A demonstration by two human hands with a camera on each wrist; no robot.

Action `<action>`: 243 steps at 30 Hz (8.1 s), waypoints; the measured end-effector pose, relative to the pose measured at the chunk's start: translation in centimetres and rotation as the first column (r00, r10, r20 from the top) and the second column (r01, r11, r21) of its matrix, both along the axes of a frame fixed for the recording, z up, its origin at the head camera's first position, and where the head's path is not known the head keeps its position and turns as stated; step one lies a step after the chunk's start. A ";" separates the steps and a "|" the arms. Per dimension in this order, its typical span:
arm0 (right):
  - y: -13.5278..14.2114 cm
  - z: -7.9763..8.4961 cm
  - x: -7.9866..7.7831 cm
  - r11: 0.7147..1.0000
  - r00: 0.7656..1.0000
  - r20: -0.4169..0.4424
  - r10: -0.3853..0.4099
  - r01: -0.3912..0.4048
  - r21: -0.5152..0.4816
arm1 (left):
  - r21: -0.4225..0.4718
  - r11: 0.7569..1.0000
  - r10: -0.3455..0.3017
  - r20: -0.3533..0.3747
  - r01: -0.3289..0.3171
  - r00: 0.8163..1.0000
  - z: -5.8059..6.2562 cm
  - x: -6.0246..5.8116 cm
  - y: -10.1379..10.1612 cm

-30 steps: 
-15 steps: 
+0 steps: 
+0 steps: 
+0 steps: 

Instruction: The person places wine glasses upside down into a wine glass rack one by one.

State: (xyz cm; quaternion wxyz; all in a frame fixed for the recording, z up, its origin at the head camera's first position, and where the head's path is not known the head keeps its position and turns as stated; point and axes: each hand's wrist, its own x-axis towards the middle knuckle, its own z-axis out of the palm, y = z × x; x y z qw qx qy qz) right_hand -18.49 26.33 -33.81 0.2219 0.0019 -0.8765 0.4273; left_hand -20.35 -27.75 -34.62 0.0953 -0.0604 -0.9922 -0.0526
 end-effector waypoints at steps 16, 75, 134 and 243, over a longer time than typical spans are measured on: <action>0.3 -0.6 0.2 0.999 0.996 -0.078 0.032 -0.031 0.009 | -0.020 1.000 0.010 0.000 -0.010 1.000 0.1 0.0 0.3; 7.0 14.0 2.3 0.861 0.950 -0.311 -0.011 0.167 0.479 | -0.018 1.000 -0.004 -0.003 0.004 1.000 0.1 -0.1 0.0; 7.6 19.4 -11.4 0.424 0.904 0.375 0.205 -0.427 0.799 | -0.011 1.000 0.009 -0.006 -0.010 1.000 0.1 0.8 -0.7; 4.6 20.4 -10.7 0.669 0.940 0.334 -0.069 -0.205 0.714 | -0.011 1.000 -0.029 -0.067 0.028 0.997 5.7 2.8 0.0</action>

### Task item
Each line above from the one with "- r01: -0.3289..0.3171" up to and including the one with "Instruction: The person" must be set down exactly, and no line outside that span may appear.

### Result
  - r01: -0.3289..0.3171
  - r00: 0.8163..1.0000
  - z: -5.8059..6.2562 cm
  - x: -6.0246..5.8116 cm
  - y: -10.1379..10.1612 cm

-30 steps: 
-15 steps: 
+0 steps: 
+0 steps: 
+0 steps: 

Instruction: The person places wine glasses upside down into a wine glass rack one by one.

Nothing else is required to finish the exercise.